» DESCRIPTION OF THE TASK: What is needed is each line of the data below that holds the string "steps".

· · ·

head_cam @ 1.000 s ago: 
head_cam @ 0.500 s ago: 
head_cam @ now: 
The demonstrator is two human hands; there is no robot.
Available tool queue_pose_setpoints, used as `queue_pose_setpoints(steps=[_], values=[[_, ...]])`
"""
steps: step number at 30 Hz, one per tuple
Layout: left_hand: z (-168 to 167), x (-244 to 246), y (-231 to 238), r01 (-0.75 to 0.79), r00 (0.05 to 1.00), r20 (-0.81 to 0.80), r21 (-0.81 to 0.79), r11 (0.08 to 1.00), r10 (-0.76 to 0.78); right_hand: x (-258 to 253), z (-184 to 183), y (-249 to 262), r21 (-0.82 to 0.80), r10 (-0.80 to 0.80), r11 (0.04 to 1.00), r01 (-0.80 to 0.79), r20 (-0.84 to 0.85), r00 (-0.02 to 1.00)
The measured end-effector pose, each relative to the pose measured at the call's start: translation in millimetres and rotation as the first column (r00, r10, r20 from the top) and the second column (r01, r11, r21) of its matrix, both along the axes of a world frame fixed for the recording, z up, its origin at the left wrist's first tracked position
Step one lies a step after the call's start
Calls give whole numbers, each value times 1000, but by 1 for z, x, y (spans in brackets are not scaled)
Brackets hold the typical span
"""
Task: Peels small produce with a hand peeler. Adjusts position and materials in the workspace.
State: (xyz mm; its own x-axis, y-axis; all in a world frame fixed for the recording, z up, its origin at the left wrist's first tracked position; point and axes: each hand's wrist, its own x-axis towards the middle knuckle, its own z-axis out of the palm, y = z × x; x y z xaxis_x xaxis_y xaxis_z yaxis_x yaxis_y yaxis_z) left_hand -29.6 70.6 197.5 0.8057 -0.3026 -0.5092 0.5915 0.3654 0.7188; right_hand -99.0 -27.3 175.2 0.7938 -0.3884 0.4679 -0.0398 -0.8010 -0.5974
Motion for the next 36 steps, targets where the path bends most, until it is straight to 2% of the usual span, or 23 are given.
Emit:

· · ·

» OUTPUT OF THE TASK:
Available tool queue_pose_setpoints, used as `queue_pose_setpoints(steps=[_], values=[[_, ...]])`
steps: step number at 30 Hz, one per tuple
Motion for the next 36 steps, targets where the path bends most, until it is straight to 2% of the usual span, or 23 are given.

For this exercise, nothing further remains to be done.